[AIM OF THE EXERCISE]: Look through the data that follows and say how many of its lines contain "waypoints", giving the number only.

[DATA SECTION]:

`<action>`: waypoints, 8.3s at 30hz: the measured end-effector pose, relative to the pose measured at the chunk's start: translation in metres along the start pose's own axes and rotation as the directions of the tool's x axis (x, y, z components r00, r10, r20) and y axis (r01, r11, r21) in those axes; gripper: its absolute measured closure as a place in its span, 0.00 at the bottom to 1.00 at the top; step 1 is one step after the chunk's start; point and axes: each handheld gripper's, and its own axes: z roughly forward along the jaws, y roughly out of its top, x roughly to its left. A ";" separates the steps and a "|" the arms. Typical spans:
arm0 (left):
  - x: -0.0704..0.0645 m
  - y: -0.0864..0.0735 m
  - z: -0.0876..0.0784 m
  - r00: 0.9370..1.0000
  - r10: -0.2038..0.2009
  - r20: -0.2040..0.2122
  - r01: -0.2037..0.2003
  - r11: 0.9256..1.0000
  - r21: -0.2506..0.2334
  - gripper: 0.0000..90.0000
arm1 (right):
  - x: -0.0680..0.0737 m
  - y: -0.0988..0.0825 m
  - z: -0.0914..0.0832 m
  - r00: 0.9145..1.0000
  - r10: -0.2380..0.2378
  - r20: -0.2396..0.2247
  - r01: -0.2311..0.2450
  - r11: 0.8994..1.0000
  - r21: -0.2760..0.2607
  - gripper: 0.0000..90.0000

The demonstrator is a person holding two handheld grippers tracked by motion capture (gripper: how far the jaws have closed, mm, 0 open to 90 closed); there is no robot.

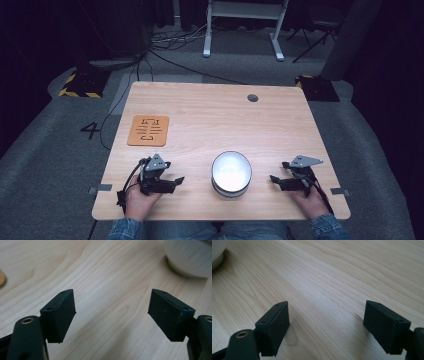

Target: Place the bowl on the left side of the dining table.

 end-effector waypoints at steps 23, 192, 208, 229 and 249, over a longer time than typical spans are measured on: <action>-0.027 0.025 -0.033 1.000 -0.003 -0.025 -0.004 0.960 -0.279 0.23 | 0.001 0.000 0.000 1.000 0.006 -0.002 -0.006 1.000 -0.001 0.23; 0.041 0.214 -0.006 0.978 -0.110 -0.175 0.144 0.969 0.199 0.91 | 0.002 0.001 0.001 1.000 0.016 0.013 -0.016 1.000 -0.002 0.22; 0.087 0.215 -0.006 0.955 -0.212 -0.209 0.251 0.951 0.182 0.91 | 0.002 0.001 0.001 1.000 0.016 0.013 -0.016 1.000 -0.002 0.22; 0.140 0.193 -0.019 0.888 -0.360 -0.288 0.409 0.903 0.133 0.91 | 0.002 0.001 0.001 1.000 0.016 0.013 -0.016 1.000 -0.002 0.22; 0.187 0.144 -0.031 0.792 -0.505 -0.343 0.560 0.825 0.078 0.91 | 0.002 0.001 0.001 1.000 0.016 0.013 -0.016 1.000 -0.002 0.22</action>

[TASK RESULT]: 2